**DIRECTIONS FOR THIS TASK**
From top to bottom, return the listing exactly as it appears, omitting its images.
Start of DATA EXTRACTS
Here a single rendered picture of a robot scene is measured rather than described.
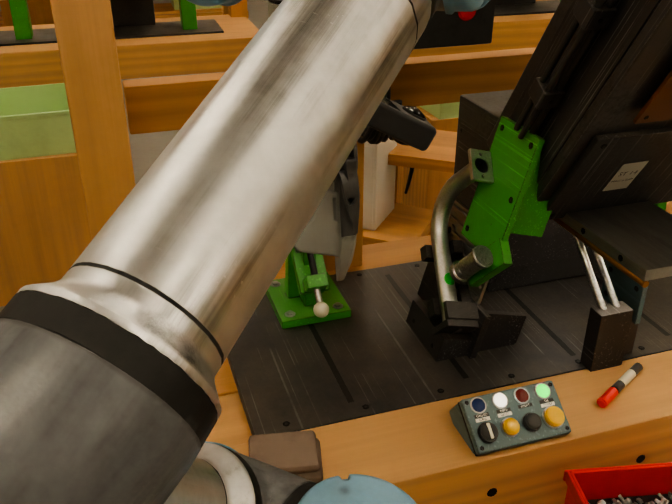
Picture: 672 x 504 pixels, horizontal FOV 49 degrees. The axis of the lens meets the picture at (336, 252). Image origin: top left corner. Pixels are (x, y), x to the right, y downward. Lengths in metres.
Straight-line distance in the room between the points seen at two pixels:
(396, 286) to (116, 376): 1.21
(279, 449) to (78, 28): 0.73
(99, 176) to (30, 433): 1.12
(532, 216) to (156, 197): 0.95
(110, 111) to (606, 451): 0.96
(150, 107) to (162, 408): 1.18
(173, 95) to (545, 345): 0.80
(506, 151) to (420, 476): 0.51
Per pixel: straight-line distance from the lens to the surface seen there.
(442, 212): 1.30
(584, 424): 1.19
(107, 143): 1.35
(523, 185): 1.16
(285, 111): 0.34
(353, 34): 0.39
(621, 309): 1.26
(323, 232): 0.68
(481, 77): 1.62
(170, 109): 1.43
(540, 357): 1.30
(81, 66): 1.31
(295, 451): 1.04
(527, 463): 1.14
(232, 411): 1.19
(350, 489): 0.66
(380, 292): 1.43
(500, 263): 1.18
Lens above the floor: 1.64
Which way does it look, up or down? 28 degrees down
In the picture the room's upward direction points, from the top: straight up
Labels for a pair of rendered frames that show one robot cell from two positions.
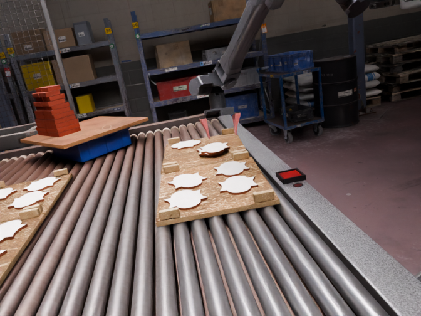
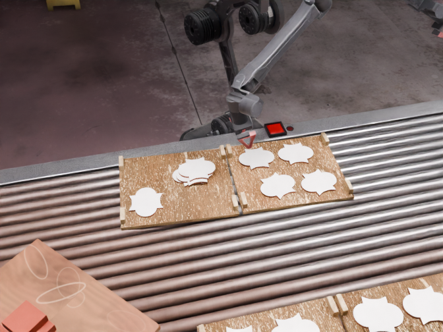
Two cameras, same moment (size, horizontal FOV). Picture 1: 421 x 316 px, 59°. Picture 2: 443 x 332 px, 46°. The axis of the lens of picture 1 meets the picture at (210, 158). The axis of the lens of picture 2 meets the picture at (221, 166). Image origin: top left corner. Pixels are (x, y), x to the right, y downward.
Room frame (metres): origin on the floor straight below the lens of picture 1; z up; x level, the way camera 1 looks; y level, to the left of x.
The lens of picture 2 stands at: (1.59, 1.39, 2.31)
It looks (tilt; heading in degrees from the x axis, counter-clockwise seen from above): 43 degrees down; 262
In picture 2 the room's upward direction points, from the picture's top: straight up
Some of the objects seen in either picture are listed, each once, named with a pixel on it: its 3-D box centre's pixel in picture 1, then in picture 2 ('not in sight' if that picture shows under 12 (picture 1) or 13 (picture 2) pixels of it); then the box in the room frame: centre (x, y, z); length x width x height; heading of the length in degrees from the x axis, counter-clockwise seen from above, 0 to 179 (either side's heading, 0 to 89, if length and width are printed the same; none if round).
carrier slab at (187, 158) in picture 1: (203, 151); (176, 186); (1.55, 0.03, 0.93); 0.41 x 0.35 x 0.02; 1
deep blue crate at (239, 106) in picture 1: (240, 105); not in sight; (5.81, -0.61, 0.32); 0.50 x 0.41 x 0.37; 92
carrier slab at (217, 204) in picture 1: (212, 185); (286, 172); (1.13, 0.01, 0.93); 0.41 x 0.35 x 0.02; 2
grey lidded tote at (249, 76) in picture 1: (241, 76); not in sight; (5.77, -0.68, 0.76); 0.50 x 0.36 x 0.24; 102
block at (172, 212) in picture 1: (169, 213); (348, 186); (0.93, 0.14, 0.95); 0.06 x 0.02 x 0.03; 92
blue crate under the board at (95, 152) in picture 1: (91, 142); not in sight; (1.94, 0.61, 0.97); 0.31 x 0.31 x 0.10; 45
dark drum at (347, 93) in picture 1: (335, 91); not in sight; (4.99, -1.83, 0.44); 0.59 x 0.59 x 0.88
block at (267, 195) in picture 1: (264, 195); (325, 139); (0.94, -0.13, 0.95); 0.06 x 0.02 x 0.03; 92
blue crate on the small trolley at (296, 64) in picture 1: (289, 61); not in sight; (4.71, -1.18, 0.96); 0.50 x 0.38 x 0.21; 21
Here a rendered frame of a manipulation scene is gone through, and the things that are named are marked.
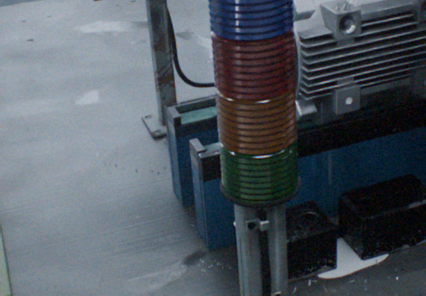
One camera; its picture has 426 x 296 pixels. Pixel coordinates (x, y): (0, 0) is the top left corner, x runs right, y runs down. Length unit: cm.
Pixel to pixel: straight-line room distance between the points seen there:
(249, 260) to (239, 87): 16
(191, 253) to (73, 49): 70
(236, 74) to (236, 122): 4
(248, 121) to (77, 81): 86
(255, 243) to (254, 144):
End of DATA EXTRACTS
**THE COMPLETED TASK**
Here a single rendered picture of a robot scene is measured rather than described.
Picture: 672 x 504 pixels, horizontal FOV 49 degrees. The axis of the lens meets the picture at (336, 252). Image origin: top left corner. Pixels are (x, y), x to the right, y downward. Lengths in metres.
Straight-line distance in the room between the points seen at two pixels:
(396, 286) to (116, 376): 1.21
(279, 449) to (78, 28): 0.73
(99, 176) to (30, 433): 1.12
(532, 216) to (156, 197): 0.95
(110, 111) to (606, 451): 0.96
(150, 107) to (162, 408): 1.18
(173, 95) to (545, 345): 0.80
(506, 151) to (420, 476): 0.51
Per pixel: straight-line distance from the lens to the surface seen there.
(442, 212): 1.30
(584, 424): 1.19
(107, 143): 1.35
(523, 185): 1.16
(285, 111): 0.34
(353, 34): 0.39
(621, 309): 1.26
(323, 232): 0.68
(481, 77): 1.62
(170, 109): 1.43
(540, 357): 1.30
(81, 66): 1.31
(295, 451): 1.04
(527, 463): 1.14
(232, 411): 1.19
(350, 489): 0.66
(380, 292): 1.43
(500, 263): 1.18
Lens above the floor: 1.64
Which way does it look, up or down? 28 degrees down
In the picture the room's upward direction points, from the top: straight up
Labels for a pair of rendered frames that show one robot cell from two positions.
Two cameras, same moment (size, horizontal FOV). Picture 1: 421 x 316 px, 59°. Picture 2: 443 x 332 px, 46°. The axis of the lens of picture 1 meets the picture at (210, 158). The axis of the lens of picture 2 meets the picture at (221, 166). Image origin: top left corner. Pixels are (x, y), x to the right, y downward.
Room frame (metres): origin on the floor straight below the lens of picture 1; z up; x level, the way camera 1 looks; y level, to the left of x.
The lens of picture 2 stands at: (1.59, 1.39, 2.31)
It looks (tilt; heading in degrees from the x axis, counter-clockwise seen from above): 43 degrees down; 262
In picture 2 the room's upward direction points, from the picture's top: straight up
Some of the objects seen in either picture are listed, each once, named with a pixel on it: its 3-D box centre's pixel in picture 1, then in picture 2 ('not in sight' if that picture shows under 12 (picture 1) or 13 (picture 2) pixels of it); then the box in the room frame: centre (x, y, z); length x width x height; heading of the length in degrees from the x axis, counter-clockwise seen from above, 0 to 179 (either side's heading, 0 to 89, if length and width are printed the same; none if round).
carrier slab at (187, 158) in picture 1: (203, 151); (176, 186); (1.55, 0.03, 0.93); 0.41 x 0.35 x 0.02; 1
deep blue crate at (239, 106) in picture 1: (240, 105); not in sight; (5.81, -0.61, 0.32); 0.50 x 0.41 x 0.37; 92
carrier slab at (217, 204) in picture 1: (212, 185); (286, 172); (1.13, 0.01, 0.93); 0.41 x 0.35 x 0.02; 2
grey lidded tote at (249, 76) in picture 1: (241, 76); not in sight; (5.77, -0.68, 0.76); 0.50 x 0.36 x 0.24; 102
block at (172, 212) in picture 1: (169, 213); (348, 186); (0.93, 0.14, 0.95); 0.06 x 0.02 x 0.03; 92
blue crate under the board at (95, 152) in picture 1: (91, 142); not in sight; (1.94, 0.61, 0.97); 0.31 x 0.31 x 0.10; 45
dark drum at (347, 93) in picture 1: (335, 91); not in sight; (4.99, -1.83, 0.44); 0.59 x 0.59 x 0.88
block at (267, 195) in picture 1: (264, 195); (325, 139); (0.94, -0.13, 0.95); 0.06 x 0.02 x 0.03; 92
blue crate on the small trolley at (296, 64) in picture 1: (289, 61); not in sight; (4.71, -1.18, 0.96); 0.50 x 0.38 x 0.21; 21
Here a rendered frame of a manipulation scene is gone through, and the things that are named are marked.
One camera; its picture has 426 x 296 pixels. Pixel coordinates (x, y): (0, 0) is the top left corner, x runs right, y runs down. Length unit: cm.
Pixel to pixel: straight-line room distance between the points seen there:
(249, 260) to (239, 87): 16
(191, 253) to (73, 49): 70
(236, 74) to (236, 122): 4
(248, 121) to (77, 81): 86
(255, 243) to (254, 144):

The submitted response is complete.